While overlay networks do not require a controller box, they do require support in the hypervisor, NIC/adapter and switch. Adapters now support offload/acceleration for overlay networks, such as Emulex’s VNeX technology, and switches can include translation between different overlays (such as VXLAN to NVGRE). As virtual machines move between physical devices, overlay networks allow the networking settings to move with the VMs, enabling the speed and agility that is required in cloud and enterprise today. Overlays also enable multi-tenancy by simplifying allowing the management on a single environment having to combine domains.

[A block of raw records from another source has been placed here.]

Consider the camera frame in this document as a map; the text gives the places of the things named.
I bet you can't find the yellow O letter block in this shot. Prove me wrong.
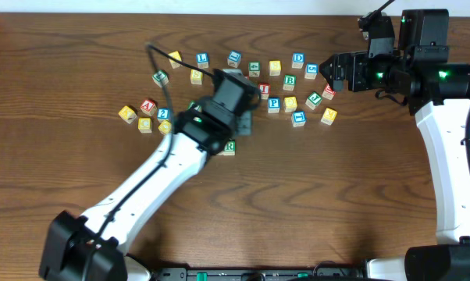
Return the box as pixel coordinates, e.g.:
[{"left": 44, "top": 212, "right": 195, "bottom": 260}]
[{"left": 158, "top": 120, "right": 172, "bottom": 135}]

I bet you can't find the green R letter block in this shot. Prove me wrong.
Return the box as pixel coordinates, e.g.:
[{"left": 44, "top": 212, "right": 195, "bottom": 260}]
[{"left": 223, "top": 140, "right": 236, "bottom": 156}]

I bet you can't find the yellow S letter block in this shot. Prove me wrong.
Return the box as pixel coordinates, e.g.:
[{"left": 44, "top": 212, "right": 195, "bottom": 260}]
[{"left": 190, "top": 69, "right": 203, "bottom": 85}]

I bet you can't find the blue T letter block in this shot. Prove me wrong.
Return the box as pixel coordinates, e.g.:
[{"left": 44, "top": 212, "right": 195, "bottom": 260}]
[{"left": 291, "top": 111, "right": 307, "bottom": 127}]

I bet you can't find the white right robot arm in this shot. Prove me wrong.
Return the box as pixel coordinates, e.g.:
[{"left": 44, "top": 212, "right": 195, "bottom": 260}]
[{"left": 319, "top": 9, "right": 470, "bottom": 280}]

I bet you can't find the yellow block upper middle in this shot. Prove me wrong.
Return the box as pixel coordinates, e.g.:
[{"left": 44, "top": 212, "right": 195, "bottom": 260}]
[{"left": 269, "top": 60, "right": 282, "bottom": 76}]

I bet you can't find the red A letter block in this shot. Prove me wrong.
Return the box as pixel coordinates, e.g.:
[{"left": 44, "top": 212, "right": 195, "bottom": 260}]
[{"left": 140, "top": 99, "right": 158, "bottom": 116}]

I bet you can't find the yellow block far left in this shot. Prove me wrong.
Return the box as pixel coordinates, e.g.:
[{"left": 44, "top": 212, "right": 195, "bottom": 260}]
[{"left": 118, "top": 105, "right": 137, "bottom": 124}]

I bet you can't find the green L letter block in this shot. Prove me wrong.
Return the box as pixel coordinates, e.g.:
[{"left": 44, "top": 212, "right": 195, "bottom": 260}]
[{"left": 152, "top": 69, "right": 169, "bottom": 87}]

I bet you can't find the blue 2 number block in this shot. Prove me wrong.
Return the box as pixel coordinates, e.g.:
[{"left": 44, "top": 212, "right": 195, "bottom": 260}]
[{"left": 157, "top": 108, "right": 170, "bottom": 123}]

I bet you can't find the blue 5 number block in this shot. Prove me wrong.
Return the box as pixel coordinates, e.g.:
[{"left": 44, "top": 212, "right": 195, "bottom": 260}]
[{"left": 304, "top": 63, "right": 319, "bottom": 80}]

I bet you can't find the green 4 number block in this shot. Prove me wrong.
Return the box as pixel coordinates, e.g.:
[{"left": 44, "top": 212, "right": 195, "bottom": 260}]
[{"left": 248, "top": 61, "right": 261, "bottom": 77}]

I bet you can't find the blue L block tilted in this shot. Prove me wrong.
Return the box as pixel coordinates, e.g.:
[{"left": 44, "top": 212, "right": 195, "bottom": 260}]
[{"left": 227, "top": 50, "right": 242, "bottom": 68}]

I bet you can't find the red M letter block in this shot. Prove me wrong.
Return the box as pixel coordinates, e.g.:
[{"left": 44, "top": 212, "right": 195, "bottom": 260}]
[{"left": 322, "top": 84, "right": 336, "bottom": 100}]

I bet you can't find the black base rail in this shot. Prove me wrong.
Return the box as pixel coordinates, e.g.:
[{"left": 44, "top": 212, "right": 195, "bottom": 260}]
[{"left": 151, "top": 261, "right": 367, "bottom": 281}]

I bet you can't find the blue D block upper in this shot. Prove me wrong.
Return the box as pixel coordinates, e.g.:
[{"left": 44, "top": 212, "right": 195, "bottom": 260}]
[{"left": 291, "top": 52, "right": 305, "bottom": 69}]

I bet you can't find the yellow block top left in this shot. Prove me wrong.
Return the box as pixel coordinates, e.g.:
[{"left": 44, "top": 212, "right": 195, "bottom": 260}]
[{"left": 168, "top": 51, "right": 182, "bottom": 69}]

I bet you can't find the green Z letter block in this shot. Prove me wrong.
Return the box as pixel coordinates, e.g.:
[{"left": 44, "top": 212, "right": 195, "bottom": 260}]
[{"left": 187, "top": 101, "right": 201, "bottom": 112}]

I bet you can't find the red I block lower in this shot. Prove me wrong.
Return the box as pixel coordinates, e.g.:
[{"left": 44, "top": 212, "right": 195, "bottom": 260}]
[{"left": 258, "top": 83, "right": 271, "bottom": 100}]

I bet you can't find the yellow C letter block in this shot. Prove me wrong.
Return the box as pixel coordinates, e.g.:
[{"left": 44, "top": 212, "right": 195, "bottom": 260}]
[{"left": 138, "top": 117, "right": 152, "bottom": 133}]

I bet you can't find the yellow block beside P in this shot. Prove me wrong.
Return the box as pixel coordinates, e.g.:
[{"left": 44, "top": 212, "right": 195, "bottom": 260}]
[{"left": 283, "top": 96, "right": 297, "bottom": 112}]

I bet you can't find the green B letter block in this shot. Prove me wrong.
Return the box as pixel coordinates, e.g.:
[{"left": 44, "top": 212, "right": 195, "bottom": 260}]
[{"left": 283, "top": 75, "right": 297, "bottom": 91}]

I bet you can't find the green J letter block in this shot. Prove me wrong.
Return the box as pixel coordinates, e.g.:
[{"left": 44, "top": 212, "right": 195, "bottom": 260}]
[{"left": 305, "top": 91, "right": 322, "bottom": 110}]

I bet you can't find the blue P letter block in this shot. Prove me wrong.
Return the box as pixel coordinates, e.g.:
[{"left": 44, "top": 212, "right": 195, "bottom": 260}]
[{"left": 267, "top": 98, "right": 281, "bottom": 113}]

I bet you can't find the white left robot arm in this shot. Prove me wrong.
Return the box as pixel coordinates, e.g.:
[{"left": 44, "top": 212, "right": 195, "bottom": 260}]
[{"left": 39, "top": 101, "right": 252, "bottom": 281}]

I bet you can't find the yellow K letter block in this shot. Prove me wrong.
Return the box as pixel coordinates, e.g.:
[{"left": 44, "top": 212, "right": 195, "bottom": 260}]
[{"left": 321, "top": 107, "right": 338, "bottom": 126}]

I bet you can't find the blue L block upright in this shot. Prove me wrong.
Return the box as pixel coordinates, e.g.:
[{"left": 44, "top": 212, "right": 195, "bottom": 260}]
[{"left": 196, "top": 52, "right": 209, "bottom": 69}]

White Box Switches and Switch Operating Systems
Hyperscale companies do not buy traditional hardware. Since they buy at higher volume and have specific needs – more homogenous environments and well-defined data center design compared to the diversity of the enterprise – the biggest companies buy components from white box switches rather than name-brand solutions. White box switches have the same ASICs that are packaged by many of the name brand solutions but do not have the value-add operating system, management and other services that companies like Arista, HP, Juniper and others add on top of the market silicon. While the physical boxes are significantly cheaper, companies considering a move to white box solutions must balance the burden of development and management of the environment. This model makes the most sense for environments that must manage a high-growth network that adds dozens of new switches a year and would not make sense for companies with relatively stable networks that are upgraded on a 5-10 year refresh cycle.

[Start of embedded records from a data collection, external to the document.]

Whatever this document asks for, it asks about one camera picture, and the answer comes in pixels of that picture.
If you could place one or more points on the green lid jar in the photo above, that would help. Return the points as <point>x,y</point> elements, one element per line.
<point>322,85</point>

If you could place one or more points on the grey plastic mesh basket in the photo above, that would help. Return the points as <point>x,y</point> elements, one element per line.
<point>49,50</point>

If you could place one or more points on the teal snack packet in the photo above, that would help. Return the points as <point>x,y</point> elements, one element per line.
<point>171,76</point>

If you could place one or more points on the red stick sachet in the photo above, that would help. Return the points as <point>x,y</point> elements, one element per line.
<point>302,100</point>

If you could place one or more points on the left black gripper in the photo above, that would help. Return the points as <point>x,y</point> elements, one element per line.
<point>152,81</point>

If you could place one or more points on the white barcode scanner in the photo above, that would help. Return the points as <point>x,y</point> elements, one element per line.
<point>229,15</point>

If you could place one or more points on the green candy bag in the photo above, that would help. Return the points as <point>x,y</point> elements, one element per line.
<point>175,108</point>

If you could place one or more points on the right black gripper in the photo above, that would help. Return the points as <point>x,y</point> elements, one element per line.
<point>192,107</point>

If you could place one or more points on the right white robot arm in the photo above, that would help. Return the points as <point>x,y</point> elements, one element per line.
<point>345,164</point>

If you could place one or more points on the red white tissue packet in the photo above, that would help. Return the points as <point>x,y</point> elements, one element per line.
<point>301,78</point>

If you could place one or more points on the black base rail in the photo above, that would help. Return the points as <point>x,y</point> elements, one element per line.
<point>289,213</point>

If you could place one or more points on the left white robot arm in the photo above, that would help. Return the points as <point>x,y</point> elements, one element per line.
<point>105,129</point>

Google has built a full networking stack. Companies like Cumulus Networks are offering an operating system for switches that is independent of the hardware. Cumulus Linux can be run on white box switches and others including Dell. While white box and switch OS movements are already accepted in hyperscale deployments, these offerings have organizational, skill set and purchasing challenges to overcome in the enterprise.
Modernization of Applications Accelerate Networking Changes
Server virtualization is not the only workload that is impacting network design in cloud and enterprise environments. Modern applications built for mobile applications and analytics are driving high performance and low latency requirements that are a stress on traditional architectures. Some of the fastest growing parts of the big data market are Hadoop and NoSQL (such as MongoDB), and the networking requirements are much closer to what is required for HPC environments (scale-out with high-bandwidth and predictable latency between nodes).

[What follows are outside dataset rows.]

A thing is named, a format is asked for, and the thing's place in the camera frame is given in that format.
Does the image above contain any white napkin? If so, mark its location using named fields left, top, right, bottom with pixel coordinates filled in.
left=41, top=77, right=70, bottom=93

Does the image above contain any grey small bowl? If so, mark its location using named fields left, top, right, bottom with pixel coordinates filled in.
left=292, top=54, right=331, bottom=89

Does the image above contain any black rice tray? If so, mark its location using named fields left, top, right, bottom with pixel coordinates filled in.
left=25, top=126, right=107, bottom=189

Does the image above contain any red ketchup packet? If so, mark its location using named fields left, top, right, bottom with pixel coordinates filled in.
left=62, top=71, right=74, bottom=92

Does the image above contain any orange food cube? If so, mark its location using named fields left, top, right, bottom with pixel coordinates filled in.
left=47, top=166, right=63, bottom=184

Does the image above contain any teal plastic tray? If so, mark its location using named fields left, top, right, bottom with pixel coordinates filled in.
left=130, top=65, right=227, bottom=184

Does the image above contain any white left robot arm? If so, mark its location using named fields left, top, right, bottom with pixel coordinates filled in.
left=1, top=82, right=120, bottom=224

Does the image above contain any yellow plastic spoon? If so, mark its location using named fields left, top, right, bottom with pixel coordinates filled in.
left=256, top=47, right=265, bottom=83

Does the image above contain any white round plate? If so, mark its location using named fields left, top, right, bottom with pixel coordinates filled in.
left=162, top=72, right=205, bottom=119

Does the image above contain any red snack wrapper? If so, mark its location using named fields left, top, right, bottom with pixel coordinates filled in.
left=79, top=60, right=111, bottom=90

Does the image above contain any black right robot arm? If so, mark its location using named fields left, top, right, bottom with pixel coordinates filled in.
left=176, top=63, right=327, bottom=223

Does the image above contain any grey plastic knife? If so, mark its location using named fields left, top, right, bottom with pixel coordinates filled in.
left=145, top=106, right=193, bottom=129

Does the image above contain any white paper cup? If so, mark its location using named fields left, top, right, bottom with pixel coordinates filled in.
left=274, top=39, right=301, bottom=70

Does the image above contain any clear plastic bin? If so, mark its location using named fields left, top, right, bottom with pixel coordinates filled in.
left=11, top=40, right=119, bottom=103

Server virtualization increased the utilization of resources and changed the traffic patterns. While the focus of Platform-as-a-Service (PaaS) is the creation of modern applications, a secondary effect is that networking will have to keep up with even higher utilization of individual devices that require even more communication between nodes. The take-away is that businesses that maintain their internal IT as strategic must have scale, agility and extensibility as design principles, since the workloads and usage will continue to strain the network.
Footnotes: *In this article, the term SDN is used as an umbrella to include a broad spectrum of options. For the purpose of the discussion of hyperscale environments, NFV, which today is primarily used in telecom environments, is out of scope, see Sorting out SDN, NFV, Network Virtualization and the New Networking.